Return every line of the data below exactly, but do not include the images.

# Dataset section

==================================================

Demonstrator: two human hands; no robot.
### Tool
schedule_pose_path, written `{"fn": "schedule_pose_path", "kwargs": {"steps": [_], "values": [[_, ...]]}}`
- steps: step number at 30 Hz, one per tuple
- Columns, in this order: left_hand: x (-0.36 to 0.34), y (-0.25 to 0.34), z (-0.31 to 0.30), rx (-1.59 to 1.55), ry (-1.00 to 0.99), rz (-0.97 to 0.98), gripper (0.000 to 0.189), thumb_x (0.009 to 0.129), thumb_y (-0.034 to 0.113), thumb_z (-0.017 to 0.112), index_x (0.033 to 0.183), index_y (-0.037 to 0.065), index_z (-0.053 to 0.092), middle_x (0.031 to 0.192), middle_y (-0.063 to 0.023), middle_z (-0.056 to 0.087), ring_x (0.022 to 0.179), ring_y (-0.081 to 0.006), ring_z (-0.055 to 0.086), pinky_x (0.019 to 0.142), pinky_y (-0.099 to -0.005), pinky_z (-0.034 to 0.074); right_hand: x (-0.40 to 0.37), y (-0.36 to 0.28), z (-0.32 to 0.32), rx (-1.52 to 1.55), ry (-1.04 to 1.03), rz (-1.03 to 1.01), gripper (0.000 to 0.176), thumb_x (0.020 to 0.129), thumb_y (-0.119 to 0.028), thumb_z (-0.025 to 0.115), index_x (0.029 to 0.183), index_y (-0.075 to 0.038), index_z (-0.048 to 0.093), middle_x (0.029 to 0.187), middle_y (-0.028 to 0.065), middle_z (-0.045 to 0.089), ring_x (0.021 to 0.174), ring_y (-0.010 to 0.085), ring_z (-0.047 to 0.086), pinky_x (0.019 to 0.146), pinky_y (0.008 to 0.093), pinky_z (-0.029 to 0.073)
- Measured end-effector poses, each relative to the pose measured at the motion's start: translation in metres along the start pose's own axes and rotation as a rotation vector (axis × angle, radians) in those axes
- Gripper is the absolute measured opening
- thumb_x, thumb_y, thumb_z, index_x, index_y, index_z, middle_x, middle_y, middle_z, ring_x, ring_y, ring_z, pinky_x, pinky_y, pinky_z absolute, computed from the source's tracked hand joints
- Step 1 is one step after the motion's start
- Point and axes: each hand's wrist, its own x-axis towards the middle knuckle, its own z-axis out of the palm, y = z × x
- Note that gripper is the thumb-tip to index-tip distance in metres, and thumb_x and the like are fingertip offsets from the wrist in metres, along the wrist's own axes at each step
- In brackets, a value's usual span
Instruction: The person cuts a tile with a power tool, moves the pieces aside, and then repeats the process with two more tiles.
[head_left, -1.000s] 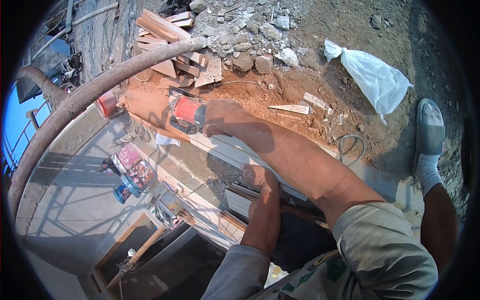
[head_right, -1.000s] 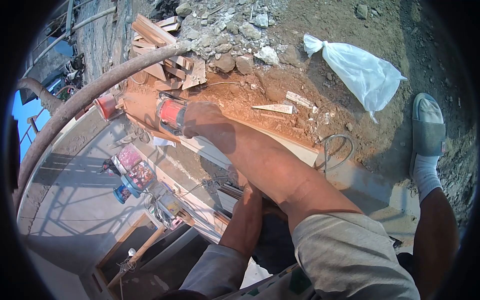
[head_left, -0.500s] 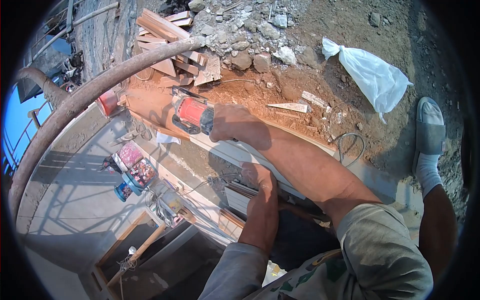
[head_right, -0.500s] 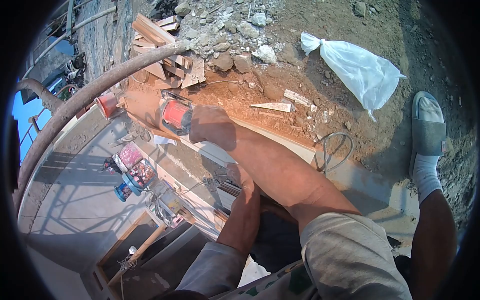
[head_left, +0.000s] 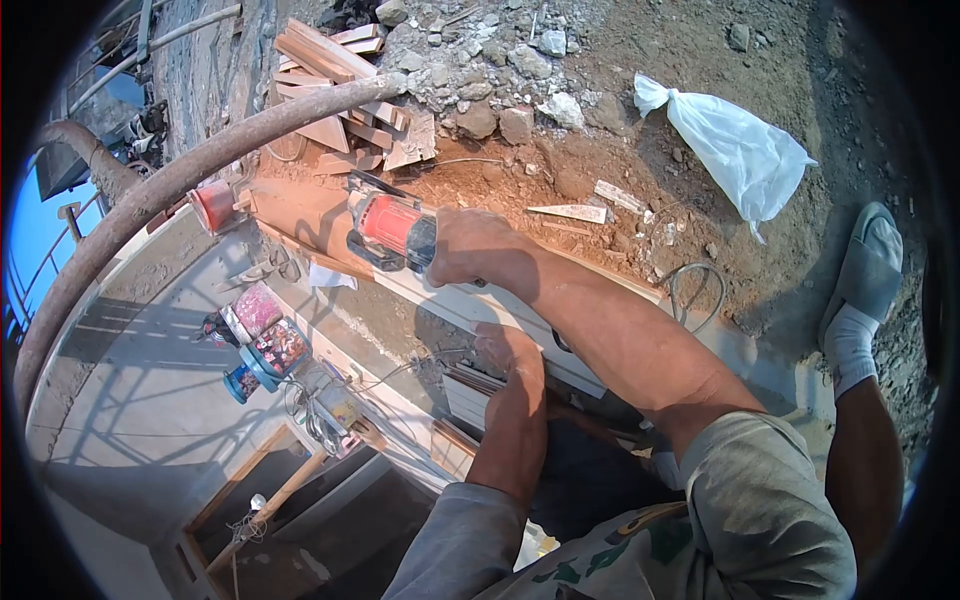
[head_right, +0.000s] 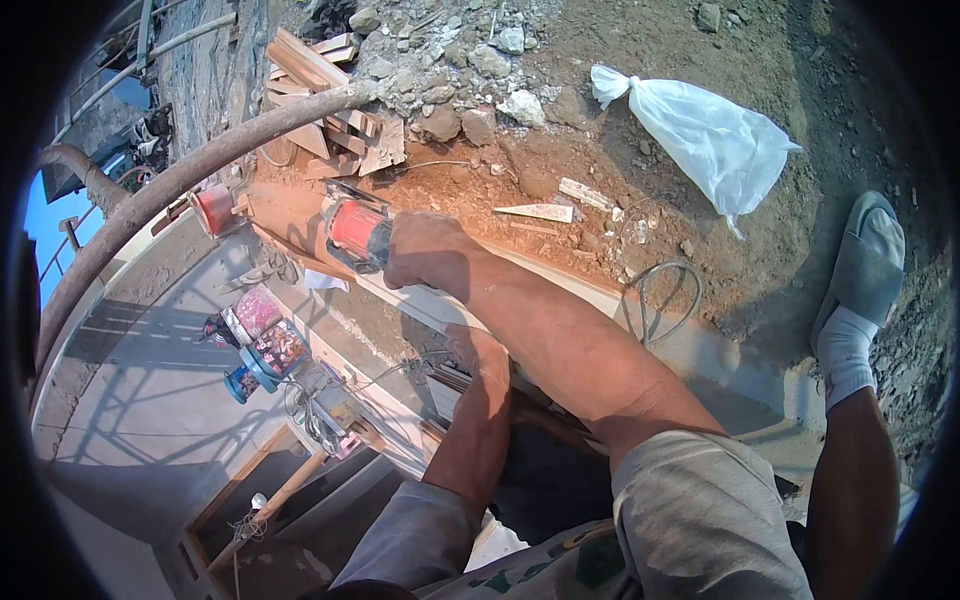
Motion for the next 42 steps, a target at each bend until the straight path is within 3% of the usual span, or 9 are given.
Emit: {"fn": "schedule_pose_path", "kwargs": {"steps": [10,12,19,21,24,26,38,40,42], "values": [[-0.004,0.037,0.002,-0.115,-0.041,-0.108,0.075,0.101,0.054,0.019,0.121,-0.010,0.050,0.120,-0.0295,0.057,0.108,-0.0433,0.059,0.093,-0.0497,0.048,-0.012,0.004,-0.011,-0.014,-0.063,-0.009,0.043,0.066,-0.022,0.072,0.101,0.002,0.068,0.096,0.0202,0.071,0.094,0.0291,0.070,0.081,0.0362,0.054],[-0.009,0.037,-0.006,-0.150,-0.057,-0.118,0.074,0.101,0.054,0.019,0.121,-0.010,0.050,0.120,-0.0293,0.057,0.108,-0.0433,0.059,0.093,-0.0498,0.048,-0.010,0.011,-0.008,-0.003,-0.082,-0.090,0.063,0.067,-0.030,0.073,0.115,0.007,0.056,0.098,0.0238,0.068,0.094,0.0351,0.068,0.081,0.0410,0.053],[-0.005,0.055,-0.006,-0.207,-0.044,-0.199,0.074,0.101,0.054,0.019,0.122,-0.009,0.050,0.120,-0.0285,0.057,0.108,-0.0432,0.059,0.092,-0.0500,0.048,-0.016,0.013,-0.006,0.011,-0.102,-0.060,0.065,0.067,-0.030,0.073,0.115,0.008,0.054,0.101,0.0254,0.067,0.096,0.0358,0.067,0.083,0.0412,0.052],[-0.008,0.059,-0.005,-0.222,-0.045,-0.217,0.074,0.101,0.054,0.019,0.122,-0.009,0.050,0.120,-0.0283,0.057,0.107,-0.0431,0.059,0.092,-0.0501,0.048,-0.018,0.015,-0.005,-0.012,-0.021,-0.031,0.050,0.066,-0.023,0.073,0.108,0.004,0.065,0.100,0.0222,0.070,0.097,0.0310,0.069,0.087,0.0377,0.053],[-0.014,0.071,-0.005,-0.248,-0.053,-0.223,0.074,0.101,0.054,0.019,0.122,-0.009,0.050,0.120,-0.0280,0.057,0.107,-0.0431,0.059,0.092,-0.0502,0.048,-0.024,0.015,-0.011,-0.039,-0.061,-0.025,0.048,0.067,-0.023,0.072,0.108,0.003,0.065,0.100,0.0213,0.071,0.097,0.0306,0.069,0.087,0.0376,0.053],[-0.021,0.081,-0.011,-0.259,-0.054,-0.218,0.074,0.101,0.054,0.019,0.122,-0.008,0.051,0.120,-0.0279,0.057,0.107,-0.0431,0.059,0.092,-0.0503,0.048,-0.023,0.019,-0.010,-0.032,-0.066,-0.045,0.056,0.067,-0.025,0.072,0.111,0.006,0.060,0.100,0.0231,0.069,0.098,0.0330,0.068,0.086,0.0390,0.053],[-0.025,0.082,-0.016,-0.012,0.006,-0.121,0.066,0.101,0.049,0.021,0.125,-0.007,0.048,0.124,-0.0297,0.055,0.116,-0.0417,0.056,0.097,-0.0487,0.046,-0.034,0.030,-0.009,-0.047,-0.058,-0.089,0.063,0.066,-0.029,0.071,0.113,0.009,0.054,0.098,0.0261,0.068,0.097,0.0370,0.067,0.084,0.0412,0.052],[-0.028,0.083,-0.018,0.122,0.001,-0.006,0.064,0.102,0.047,0.021,0.125,-0.007,0.047,0.124,-0.0307,0.055,0.116,-0.0425,0.055,0.097,-0.0498,0.045,-0.034,0.033,-0.007,-0.044,-0.051,-0.096,0.063,0.066,-0.029,0.071,0.113,0.009,0.054,0.098,0.0262,0.068,0.097,0.0371,0.067,0.083,0.0413,0.052],[-0.026,0.089,-0.023,0.007,-0.021,-0.123,0.062,0.102,0.045,0.021,0.126,-0.007,0.046,0.125,-0.0306,0.055,0.116,-0.0424,0.055,0.097,-0.0497,0.046,-0.038,0.031,-0.010,-0.052,-0.059,-0.085,0.063,0.066,-0.029,0.071,0.114,0.008,0.054,0.098,0.0261,0.068,0.097,0.0372,0.067,0.083,0.0416,0.052]]}}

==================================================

# Solution
Demonstrator: two human hands; no robot.
### Tool
schedule_pose_path, written `{"fn": "schedule_pose_path", "kwargs": {"steps": [_], "values": [[_, ...]]}}`
- steps: step number at 30 Hz, one per tuple
- Columns, in this order: left_hand: x (-0.36 to 0.34), y (-0.25 to 0.34), z (-0.31 to 0.30), rx (-1.59 to 1.55), ry (-1.00 to 0.99), rz (-0.97 to 0.98), gripper (0.000 to 0.189), thumb_x (0.009 to 0.129), thumb_y (-0.034 to 0.113), thumb_z (-0.017 to 0.112), index_x (0.033 to 0.183), index_y (-0.037 to 0.065), index_z (-0.053 to 0.092), middle_x (0.031 to 0.192), middle_y (-0.063 to 0.023), middle_z (-0.056 to 0.087), ring_x (0.022 to 0.179), ring_y (-0.081 to 0.006), ring_z (-0.055 to 0.086), pinky_x (0.019 to 0.142), pinky_y (-0.099 to -0.005), pinky_z (-0.034 to 0.074); right_hand: x (-0.40 to 0.37), y (-0.36 to 0.28), z (-0.32 to 0.32), rx (-1.52 to 1.55), ry (-1.04 to 1.03), rz (-1.03 to 1.01), gripper (0.000 to 0.176), thumb_x (0.020 to 0.129), thumb_y (-0.119 to 0.028), thumb_z (-0.025 to 0.115), index_x (0.029 to 0.183), index_y (-0.075 to 0.038), index_z (-0.048 to 0.093), middle_x (0.029 to 0.187), middle_y (-0.028 to 0.065), middle_z (-0.045 to 0.089), ring_x (0.021 to 0.174), ring_y (-0.010 to 0.085), ring_z (-0.047 to 0.086), pinky_x (0.019 to 0.146), pinky_y (0.008 to 0.093), pinky_z (-0.029 to 0.073)
- Measured end-effector poses, each relative to the pose measured at the motion's start: translation in metres along the start pose's own axes and rotation as a rotation vector (axis × angle, radians) in those axes
- Gripper is the absolute measured opening
- thumb_x, thumb_y, thumb_z, index_x, index_y, index_z, middle_x, middle_y, middle_z, ring_x, ring_y, ring_z, pinky_x, pinky_y, pinky_z absolute, computed from the source's tracked hand joints
- Step 1 is one step after the motion's start
- Point and axes: each hand's wrist, its own x-axis towards the middle knuckle, its own z-axis out of the palm, y = z × x
- Note that gripper is the thumb-tip to index-tip distance in metres, and thumb_x and the like are fingertip offsets from the wrist in metres, along the wrist's own axes at each step
- In brackets, a value's usual span
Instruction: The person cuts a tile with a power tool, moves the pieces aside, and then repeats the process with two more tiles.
[head_left, -1.000s] 
[head_right, -1.000s] 
[head_left, -0.500s] 
[head_right, -0.500s] 
[head_left, +0.000s] 
[head_right, +0.000s] 
Motion for the next 42 steps, a target at each bend until the straight path is within 3% of the usual span, or 9 are given.
Emit: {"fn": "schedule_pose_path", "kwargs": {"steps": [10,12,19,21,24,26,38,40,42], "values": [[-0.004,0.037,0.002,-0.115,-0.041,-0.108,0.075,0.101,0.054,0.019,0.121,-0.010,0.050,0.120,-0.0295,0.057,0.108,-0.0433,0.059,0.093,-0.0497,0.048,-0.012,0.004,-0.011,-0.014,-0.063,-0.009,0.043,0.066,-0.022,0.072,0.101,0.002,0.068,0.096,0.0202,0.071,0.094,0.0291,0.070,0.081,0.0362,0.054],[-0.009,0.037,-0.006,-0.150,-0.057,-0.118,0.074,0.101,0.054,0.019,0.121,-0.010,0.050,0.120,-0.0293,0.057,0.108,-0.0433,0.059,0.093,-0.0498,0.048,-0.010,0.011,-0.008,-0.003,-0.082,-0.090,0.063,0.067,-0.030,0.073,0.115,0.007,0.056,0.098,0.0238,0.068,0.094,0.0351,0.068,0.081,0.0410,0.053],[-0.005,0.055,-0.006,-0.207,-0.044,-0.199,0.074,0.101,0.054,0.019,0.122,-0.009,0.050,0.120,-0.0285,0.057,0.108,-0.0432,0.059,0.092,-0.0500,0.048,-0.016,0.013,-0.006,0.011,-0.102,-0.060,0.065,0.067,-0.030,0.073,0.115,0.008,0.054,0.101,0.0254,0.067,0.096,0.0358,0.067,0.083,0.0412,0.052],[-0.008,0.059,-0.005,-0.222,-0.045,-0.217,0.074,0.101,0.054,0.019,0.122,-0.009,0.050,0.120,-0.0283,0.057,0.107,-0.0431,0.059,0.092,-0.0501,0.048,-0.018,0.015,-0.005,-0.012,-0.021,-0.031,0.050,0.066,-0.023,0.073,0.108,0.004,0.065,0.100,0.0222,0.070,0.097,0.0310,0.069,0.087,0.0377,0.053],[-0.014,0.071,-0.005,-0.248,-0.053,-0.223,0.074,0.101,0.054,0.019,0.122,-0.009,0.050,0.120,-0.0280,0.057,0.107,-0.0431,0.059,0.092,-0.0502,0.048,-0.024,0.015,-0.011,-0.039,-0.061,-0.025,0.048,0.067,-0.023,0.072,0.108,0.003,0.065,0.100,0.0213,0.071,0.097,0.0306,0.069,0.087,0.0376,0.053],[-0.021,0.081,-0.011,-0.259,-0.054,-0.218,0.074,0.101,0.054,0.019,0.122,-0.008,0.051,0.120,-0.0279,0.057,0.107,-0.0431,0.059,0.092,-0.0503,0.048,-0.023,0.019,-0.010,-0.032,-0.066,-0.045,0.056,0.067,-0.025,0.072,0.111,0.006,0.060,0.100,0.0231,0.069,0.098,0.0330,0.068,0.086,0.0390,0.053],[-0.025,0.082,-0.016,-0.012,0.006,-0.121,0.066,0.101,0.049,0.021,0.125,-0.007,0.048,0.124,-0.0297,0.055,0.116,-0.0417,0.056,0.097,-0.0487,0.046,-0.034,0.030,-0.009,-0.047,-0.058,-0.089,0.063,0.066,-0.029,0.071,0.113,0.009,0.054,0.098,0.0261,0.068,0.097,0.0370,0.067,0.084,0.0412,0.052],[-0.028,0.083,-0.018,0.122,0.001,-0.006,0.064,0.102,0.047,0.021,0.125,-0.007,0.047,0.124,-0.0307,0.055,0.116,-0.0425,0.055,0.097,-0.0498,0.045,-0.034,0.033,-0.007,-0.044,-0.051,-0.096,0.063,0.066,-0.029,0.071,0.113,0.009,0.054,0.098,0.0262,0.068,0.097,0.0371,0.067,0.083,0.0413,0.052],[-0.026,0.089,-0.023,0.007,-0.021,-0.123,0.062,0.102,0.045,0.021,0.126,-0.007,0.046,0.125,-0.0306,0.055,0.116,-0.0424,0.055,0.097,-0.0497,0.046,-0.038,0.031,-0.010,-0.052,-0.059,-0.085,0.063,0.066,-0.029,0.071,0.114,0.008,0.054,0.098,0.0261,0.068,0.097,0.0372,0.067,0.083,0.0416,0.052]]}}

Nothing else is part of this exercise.